Further education colleges have won more higher education places than planned as they cash in on a sub-degree bonanza.
Colleges have secured more than half of the extra 36,000 higher education places planned for 1999-00. It means that at least 18,000 more sub-degree places, probably rising to almost 20,000, will be available in colleges next year. The government had provided funding for just 16,000 more sub-degree places.
John Brennan, director of further education development for the Association of Colleges, said: "It is very good news that demonstrates the further education sector's commitment to providing higher education opportunities for communities. We are pleased that the Higher Education Funding Council for England has responded to this by allocating significant growth to the sector."
HEFCE will allocate Pounds 75 million for an extra 45,000 fully funded student places for 1999-00. On top of 36,000 government-funded places, HEFCE will recycle about 9,000 places where there was under-recruitment.
HEFCE actually plans to provide twice the number (32,000) of sub-degree places than will be funded by government. The difference between the figures is because HEFCE has shifted thousands of places from part-time degree provision, plus more from postgraduate provision and other areas.
In total, higher education institutions will get 28,000 extra students, including most undergraduates and postgraduates.
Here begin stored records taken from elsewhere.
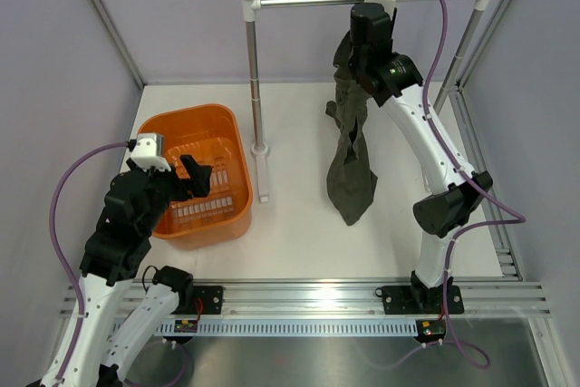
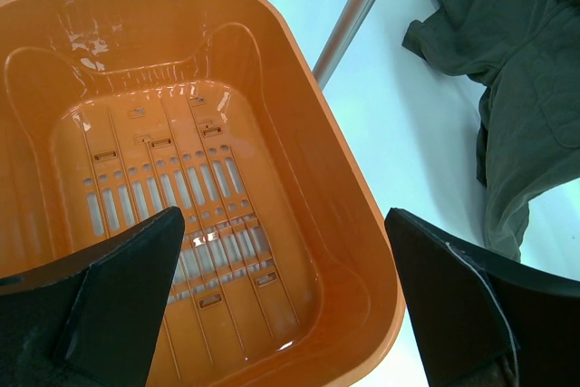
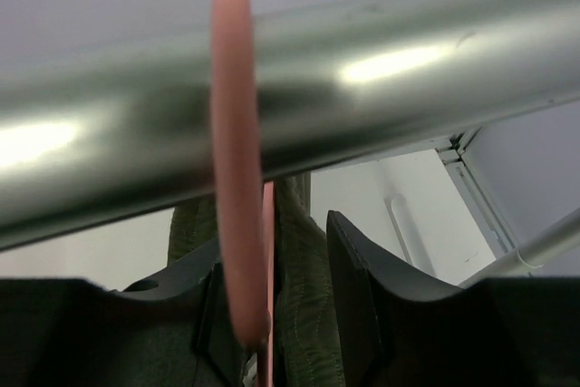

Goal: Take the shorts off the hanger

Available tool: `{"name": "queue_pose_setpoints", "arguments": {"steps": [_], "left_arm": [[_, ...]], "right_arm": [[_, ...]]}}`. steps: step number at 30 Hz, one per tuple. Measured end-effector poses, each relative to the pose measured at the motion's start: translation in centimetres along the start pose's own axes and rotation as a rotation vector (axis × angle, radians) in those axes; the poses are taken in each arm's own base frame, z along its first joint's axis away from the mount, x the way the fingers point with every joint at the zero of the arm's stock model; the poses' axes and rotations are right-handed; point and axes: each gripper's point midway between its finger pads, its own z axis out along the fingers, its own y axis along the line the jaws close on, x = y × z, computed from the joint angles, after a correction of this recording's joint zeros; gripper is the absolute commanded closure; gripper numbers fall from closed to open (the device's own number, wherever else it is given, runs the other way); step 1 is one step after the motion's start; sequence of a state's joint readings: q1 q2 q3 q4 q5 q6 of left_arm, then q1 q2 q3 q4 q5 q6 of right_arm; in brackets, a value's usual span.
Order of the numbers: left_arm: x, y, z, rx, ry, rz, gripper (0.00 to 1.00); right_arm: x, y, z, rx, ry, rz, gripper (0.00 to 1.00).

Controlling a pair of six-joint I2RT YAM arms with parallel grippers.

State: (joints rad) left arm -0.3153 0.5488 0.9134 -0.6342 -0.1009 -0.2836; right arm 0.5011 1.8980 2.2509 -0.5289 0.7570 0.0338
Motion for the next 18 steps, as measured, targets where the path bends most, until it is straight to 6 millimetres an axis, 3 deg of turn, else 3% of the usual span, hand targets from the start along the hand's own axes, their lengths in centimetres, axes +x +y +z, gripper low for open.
{"name": "queue_pose_setpoints", "arguments": {"steps": [4,8,18], "left_arm": [[0.01,0.00,0.01,0.000,0.000,0.000,0.01],[0.01,0.00,0.02,0.000,0.001,0.000,0.01],[0.05,0.01,0.05,-0.001,0.003,0.000,0.01]], "right_arm": [[-0.02,0.21,0.00,-0.014,0.001,-0.002,0.70],[-0.05,0.26,0.01,-0.019,0.000,-0.009,1.00],[-0.13,0.38,-0.01,-0.029,-0.002,-0.011,1.00]]}}
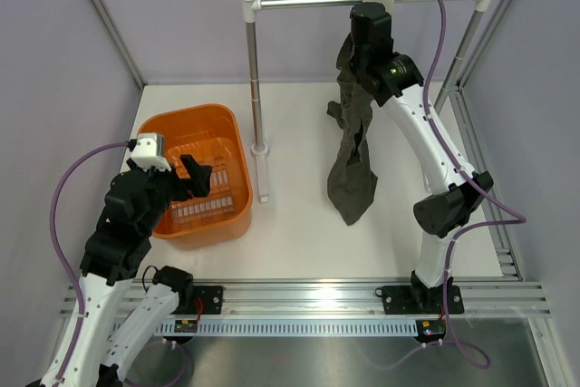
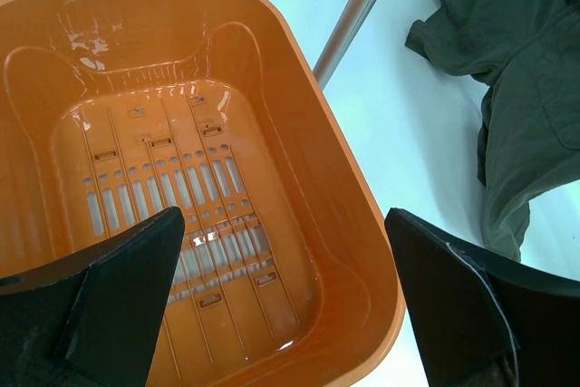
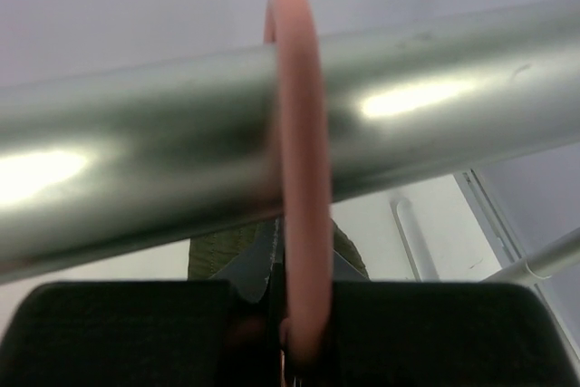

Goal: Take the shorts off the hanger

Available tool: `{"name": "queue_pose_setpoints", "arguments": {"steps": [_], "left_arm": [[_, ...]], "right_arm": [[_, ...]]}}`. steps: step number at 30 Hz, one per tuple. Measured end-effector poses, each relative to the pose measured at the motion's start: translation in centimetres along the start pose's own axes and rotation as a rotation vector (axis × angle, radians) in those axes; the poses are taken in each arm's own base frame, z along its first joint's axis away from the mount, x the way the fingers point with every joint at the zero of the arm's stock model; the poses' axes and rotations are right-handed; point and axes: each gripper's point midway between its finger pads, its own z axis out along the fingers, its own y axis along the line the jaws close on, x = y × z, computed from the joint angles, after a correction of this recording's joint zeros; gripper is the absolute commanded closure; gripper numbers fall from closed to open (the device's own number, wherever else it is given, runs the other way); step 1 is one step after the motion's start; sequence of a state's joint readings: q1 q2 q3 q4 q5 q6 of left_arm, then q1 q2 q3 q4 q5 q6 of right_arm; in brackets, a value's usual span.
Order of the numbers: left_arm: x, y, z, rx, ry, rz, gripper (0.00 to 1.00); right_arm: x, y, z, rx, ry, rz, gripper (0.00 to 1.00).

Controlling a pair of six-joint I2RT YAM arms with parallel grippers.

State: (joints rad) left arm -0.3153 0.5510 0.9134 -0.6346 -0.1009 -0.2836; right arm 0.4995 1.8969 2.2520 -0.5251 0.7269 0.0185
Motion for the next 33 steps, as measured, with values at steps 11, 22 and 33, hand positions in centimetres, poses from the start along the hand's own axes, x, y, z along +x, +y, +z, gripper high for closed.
{"name": "queue_pose_setpoints", "arguments": {"steps": [11,22,33], "left_arm": [[0.0,0.0,0.1,-0.001,0.002,0.000,0.01],[0.6,-0.2,0.5,0.010,0.027,0.006,0.01],[-0.8,-3.5,1.8,0.138,0.084,-0.002,0.01]], "right_arm": [[-2.1,-0.7,-2.9,-0.101,-0.010,-0.002,1.00],[-2.6,-2.4,-8.0,-0.223,0.017,0.061,1.00],[5.5,-3.7,-15.9,-0.385,0.209,0.051,1.00]]}}
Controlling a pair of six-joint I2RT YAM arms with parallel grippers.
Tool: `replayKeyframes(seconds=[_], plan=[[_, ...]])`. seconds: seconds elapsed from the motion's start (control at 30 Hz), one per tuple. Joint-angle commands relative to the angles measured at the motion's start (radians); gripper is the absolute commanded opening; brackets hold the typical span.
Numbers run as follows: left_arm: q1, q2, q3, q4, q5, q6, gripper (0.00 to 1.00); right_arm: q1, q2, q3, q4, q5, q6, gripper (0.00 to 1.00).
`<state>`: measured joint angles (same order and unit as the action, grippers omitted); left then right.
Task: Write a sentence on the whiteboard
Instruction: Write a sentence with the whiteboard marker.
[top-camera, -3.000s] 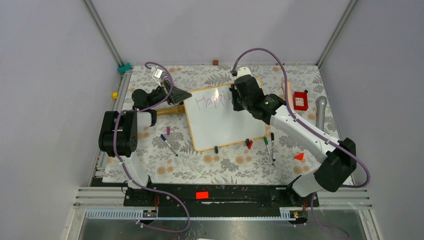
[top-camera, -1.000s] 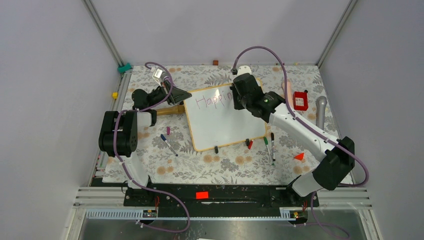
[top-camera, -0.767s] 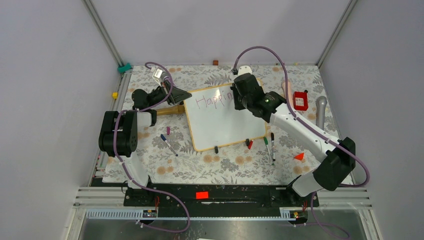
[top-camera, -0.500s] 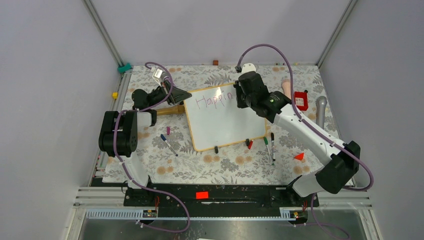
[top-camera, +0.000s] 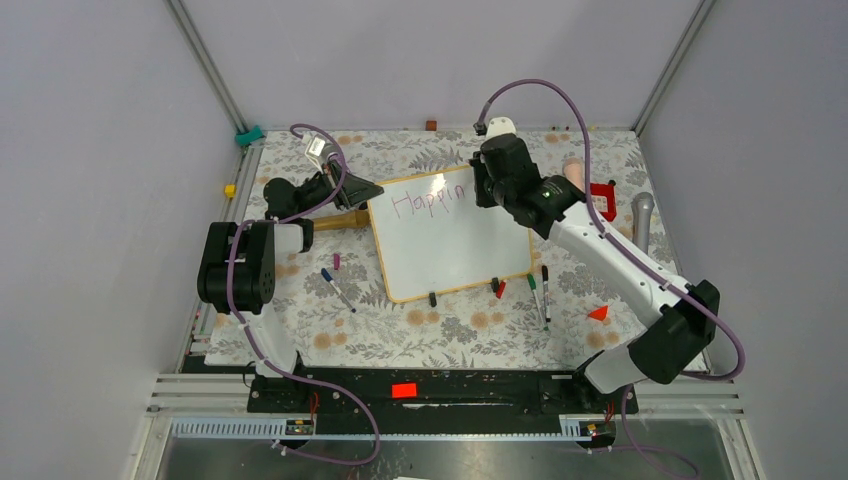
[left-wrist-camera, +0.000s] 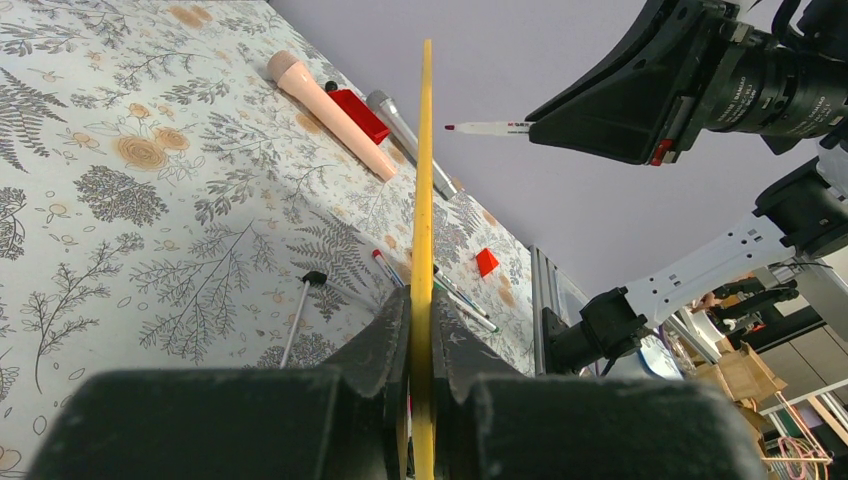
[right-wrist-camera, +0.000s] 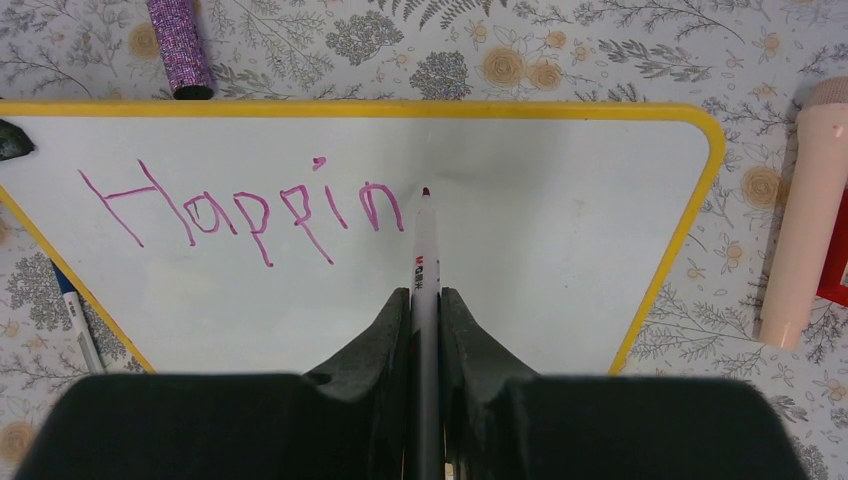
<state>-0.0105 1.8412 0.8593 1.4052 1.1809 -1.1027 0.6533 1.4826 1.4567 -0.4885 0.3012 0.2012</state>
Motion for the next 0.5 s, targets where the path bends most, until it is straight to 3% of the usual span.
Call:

They gain just under half the extra sub-degree places but most were bids in collaboration with colleges. So, while the extra student numbers are attributed to them, about 70 per cent of all sub-degree work will actually take place in colleges.
Universities will be free to franchise courses, and further education colleges are expected to pick up extra students this way.
HEFCE received 534 bids for extra student places. Institutions must decide on accepting places by next Wednesday.